Is it safe to add LVM cache device to existing LVM volume group while filesystem is mounted?

I have an existing LVM volume group with a 10 TB logical volume mounted as an ext4 system which is actively in use.

Is it safe to run the command lvconvert --type cache --cachepool storage/lvmcache-data storage/data while ext4 filesystem is already mounted on storage/data? (The storage/lvmcache-data has been previously configured with lvconvert --type cache-pool --cachemode writeback --poolmetadata storage/lvmcache-metadata storage/lvmcache-data in case it makes a difference.)

I would assume yes, it’s safe to add cache on-the-fly to online volume with mounted filesystem, but I couldn’t find documentation either way.

This hasn’t been clearly documented anywhere by the authors of LVM but according to https://blog.delouw.ch/2020/01/29/using-lvm-cache-for-storage-tiering/

Another benefit of dm-cache over dm-writecache is that the cache can
be created, activated and destroyed online.

That means that as long as you’re using dm-cache module instead of dm-writecache module, it should be safe to add and remove the LVM cache while the logical volume has already been mounted.

Note that LVM cachemode setting writeback is different from dm-writecache.

In addition, RedHat documentation at https://access.redhat.com/documentation/en-us/red_hat_gluster_storage/3.5/html/administration_guide/sect-lvm_cache#idm140401735629408 says following:

19.8.3. Configuring LVM Cache

Adding or removing cache pools can be done on active volumes, even with mounted filesystems in use.
However, there is overhead to the operation and performance impacts
will be seen, especially when removing a cache volume in writeback
mode, as a full data sync will need to occur.

I also verified this by following test:

  1. Create 4 additional storage devices on a virtual machine: sda (2 GB), sdb (4 GB), sdc (4 GB), sdd (1 GB).

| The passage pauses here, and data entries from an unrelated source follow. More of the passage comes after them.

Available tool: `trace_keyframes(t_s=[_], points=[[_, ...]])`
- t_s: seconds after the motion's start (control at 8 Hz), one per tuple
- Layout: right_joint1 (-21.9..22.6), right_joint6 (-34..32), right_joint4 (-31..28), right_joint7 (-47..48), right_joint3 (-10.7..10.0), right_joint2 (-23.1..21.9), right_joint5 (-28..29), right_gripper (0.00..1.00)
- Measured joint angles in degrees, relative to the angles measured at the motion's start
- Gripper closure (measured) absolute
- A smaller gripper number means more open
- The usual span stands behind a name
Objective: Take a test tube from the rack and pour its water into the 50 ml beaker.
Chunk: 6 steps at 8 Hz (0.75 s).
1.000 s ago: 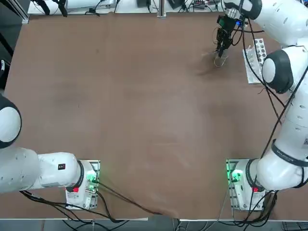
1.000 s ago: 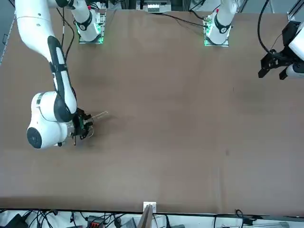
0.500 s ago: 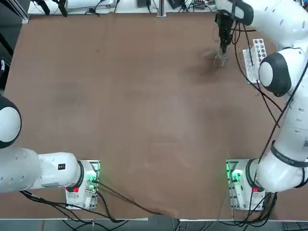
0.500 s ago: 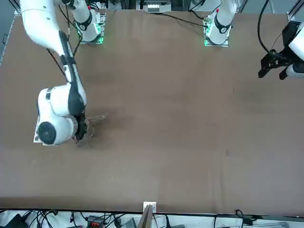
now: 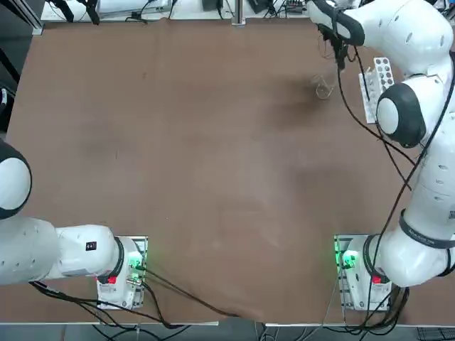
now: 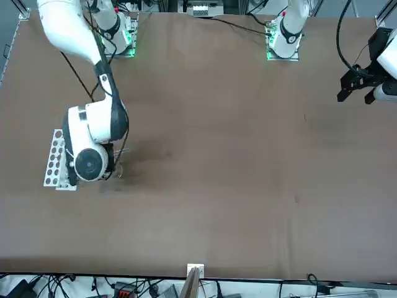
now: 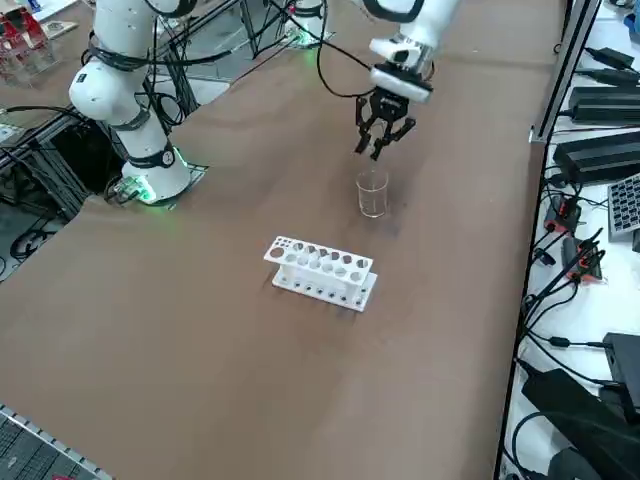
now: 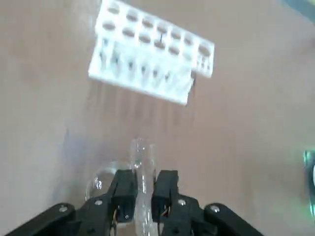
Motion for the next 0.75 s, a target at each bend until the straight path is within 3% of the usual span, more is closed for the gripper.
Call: trace_keyframes(t_s=[0.75], points=[[-0.35,-7.62,0.15,5.62,-2.34,0.15,-25.38,0.78]])
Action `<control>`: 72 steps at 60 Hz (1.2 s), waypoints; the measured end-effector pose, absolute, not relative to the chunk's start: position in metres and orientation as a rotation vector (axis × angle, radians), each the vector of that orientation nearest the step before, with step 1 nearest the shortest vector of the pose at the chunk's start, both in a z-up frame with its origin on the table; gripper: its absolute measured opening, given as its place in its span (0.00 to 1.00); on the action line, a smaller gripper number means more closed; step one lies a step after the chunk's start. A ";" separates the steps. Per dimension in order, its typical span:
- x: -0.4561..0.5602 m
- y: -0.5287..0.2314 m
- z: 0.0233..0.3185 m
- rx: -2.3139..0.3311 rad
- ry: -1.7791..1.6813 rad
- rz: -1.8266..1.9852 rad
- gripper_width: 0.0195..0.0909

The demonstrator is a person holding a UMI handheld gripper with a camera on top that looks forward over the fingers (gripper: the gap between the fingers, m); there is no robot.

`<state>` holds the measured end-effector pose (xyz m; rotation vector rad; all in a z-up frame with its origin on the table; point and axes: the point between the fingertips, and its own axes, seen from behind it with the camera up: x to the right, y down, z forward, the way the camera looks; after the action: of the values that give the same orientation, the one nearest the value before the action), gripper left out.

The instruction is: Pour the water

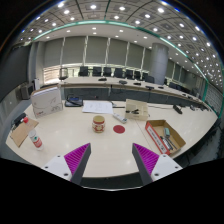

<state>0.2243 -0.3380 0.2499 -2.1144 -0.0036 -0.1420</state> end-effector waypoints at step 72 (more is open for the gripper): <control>-0.225 -0.181 0.083 -1.877 -0.163 0.104 0.41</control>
<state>-0.2253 -0.1807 0.0829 -1.8767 -0.1633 0.1039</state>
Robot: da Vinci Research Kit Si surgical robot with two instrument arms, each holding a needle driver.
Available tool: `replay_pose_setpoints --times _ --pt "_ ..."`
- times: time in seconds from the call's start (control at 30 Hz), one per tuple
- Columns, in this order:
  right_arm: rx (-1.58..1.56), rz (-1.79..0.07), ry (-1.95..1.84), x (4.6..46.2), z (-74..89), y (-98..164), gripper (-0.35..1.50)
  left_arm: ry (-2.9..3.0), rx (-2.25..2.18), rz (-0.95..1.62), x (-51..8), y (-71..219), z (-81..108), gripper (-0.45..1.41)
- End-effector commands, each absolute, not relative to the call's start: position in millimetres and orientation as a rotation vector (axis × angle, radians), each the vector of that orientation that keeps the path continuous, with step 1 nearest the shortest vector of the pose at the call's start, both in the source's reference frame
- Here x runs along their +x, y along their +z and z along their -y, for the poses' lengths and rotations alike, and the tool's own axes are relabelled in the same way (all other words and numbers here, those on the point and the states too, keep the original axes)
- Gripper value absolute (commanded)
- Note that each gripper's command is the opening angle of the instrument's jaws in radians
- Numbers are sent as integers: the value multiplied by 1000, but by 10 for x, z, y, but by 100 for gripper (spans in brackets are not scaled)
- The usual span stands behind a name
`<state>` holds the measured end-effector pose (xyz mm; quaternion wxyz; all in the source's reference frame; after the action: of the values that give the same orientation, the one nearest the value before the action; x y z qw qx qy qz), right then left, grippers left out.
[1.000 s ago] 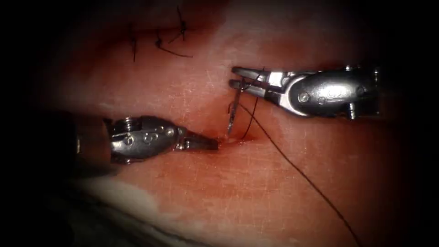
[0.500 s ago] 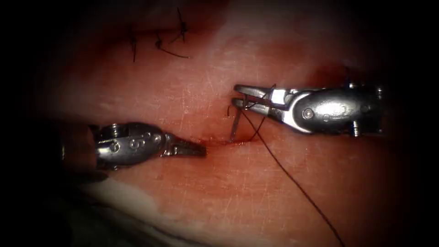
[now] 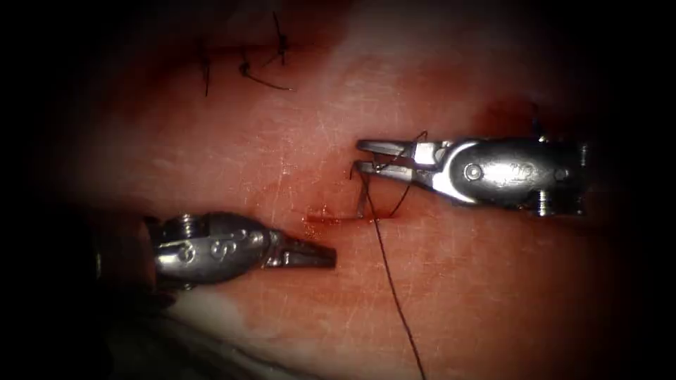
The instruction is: Wound Closure
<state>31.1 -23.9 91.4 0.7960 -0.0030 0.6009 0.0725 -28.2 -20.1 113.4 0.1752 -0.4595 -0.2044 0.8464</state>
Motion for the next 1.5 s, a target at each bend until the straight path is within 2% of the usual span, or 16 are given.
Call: replay_pose_setpoints --times 0.03,0.53,1.5 --pt "-4 -1292 156 317 239 921 -35 2400 -1296 580 -289 1142 208 -45" --pt "34 -1291 207 319 230 920 -35 2436 -1297 598 -310 1163 238 -45" --pt "279 -1259 366 324 243 927 -35 2457 -1296 604 -300 1174 238 -45"
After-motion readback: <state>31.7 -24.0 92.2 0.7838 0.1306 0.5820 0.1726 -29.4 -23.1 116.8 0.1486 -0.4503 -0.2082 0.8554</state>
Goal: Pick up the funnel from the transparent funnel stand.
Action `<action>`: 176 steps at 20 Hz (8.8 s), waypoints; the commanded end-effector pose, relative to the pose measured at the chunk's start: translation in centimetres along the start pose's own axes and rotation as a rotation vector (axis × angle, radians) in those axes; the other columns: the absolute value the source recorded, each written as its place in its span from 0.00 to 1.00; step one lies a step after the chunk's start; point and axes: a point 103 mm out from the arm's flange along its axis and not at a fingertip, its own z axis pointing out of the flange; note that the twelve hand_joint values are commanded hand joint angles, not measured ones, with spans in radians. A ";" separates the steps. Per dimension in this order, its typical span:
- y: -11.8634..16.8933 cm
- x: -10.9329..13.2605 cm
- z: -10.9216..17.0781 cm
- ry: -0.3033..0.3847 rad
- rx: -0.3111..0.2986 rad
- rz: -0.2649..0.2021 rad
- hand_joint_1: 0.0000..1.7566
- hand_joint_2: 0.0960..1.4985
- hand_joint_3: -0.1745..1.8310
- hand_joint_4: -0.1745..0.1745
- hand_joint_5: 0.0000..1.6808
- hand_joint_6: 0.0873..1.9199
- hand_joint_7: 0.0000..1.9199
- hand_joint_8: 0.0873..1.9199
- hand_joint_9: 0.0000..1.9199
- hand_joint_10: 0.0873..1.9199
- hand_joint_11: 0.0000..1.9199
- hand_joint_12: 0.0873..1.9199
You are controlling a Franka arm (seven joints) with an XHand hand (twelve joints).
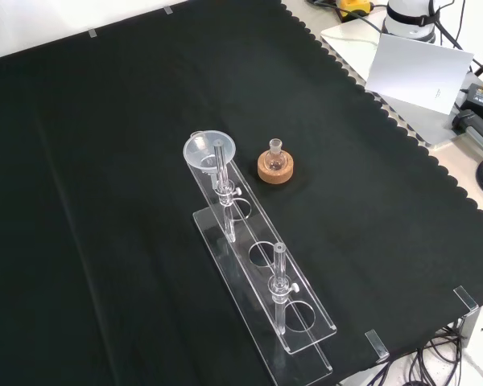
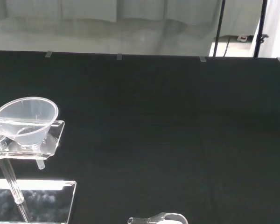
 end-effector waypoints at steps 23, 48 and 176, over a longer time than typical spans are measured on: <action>8.2 7.6 7.6 -0.043 0.174 -0.039 0.11 0.42 0.10 0.85 0.00 0.00 0.00 0.00 0.00 0.00 0.00 0.16; 13.6 12.4 10.5 -0.068 0.294 -0.129 0.19 0.46 0.09 0.80 0.00 0.00 0.00 0.00 0.00 0.00 0.00 0.42; 17.2 14.4 22.6 -0.137 0.490 -0.206 0.28 0.50 0.10 0.57 0.26 0.00 0.29 0.28 0.15 0.35 0.00 0.73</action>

Sizes of these devices are not important, I used different sized devices to illustrate the flexibility of LVM here. You can pretend that smaller sdd is the fastest device and will be used as a cache.

  2. Build an LVM storage out of sda, sdb, sdc taking all the extents from all the devices (the volume group is called storage and logical volume is called data for this example):

    pvcreate /dev/sda /dev/sdb /dev/sdc
    vgcreate storage /dev/sda /dev/sdb /dev/sdc
    lvcreate -l100%FREE -n data storage
    mkfs.ext4 /dev/mapper/storage-data
    mkdir -p /root/test
    mount /dev/mapper/storage-data /root/test
    

    In real world, I would recommend creating partitions that are a bit shorter than the whole device and using those partitions for LVM physical volume. This allows easier replacement of a device because "1 TB" devices from different manufacturers may differ a couple of megabytes. I prefer to keep the last ~100 MB unpartitioned for SSDs to be able to create indentically sized partitions on different SSD devices. As a bonus, SSD device can use this never-used area of the disk as extra wear leveling area. If you use cheap drives, I would recommend leaving 10–20% never used because cheap drives typically have way less wear leveling area outside user accessible area. Leaving some user accessible area untouched (or freed with TRIM) allows the firmware to have more wear leveling area which prolongs the life of the drive and typically improves its performance.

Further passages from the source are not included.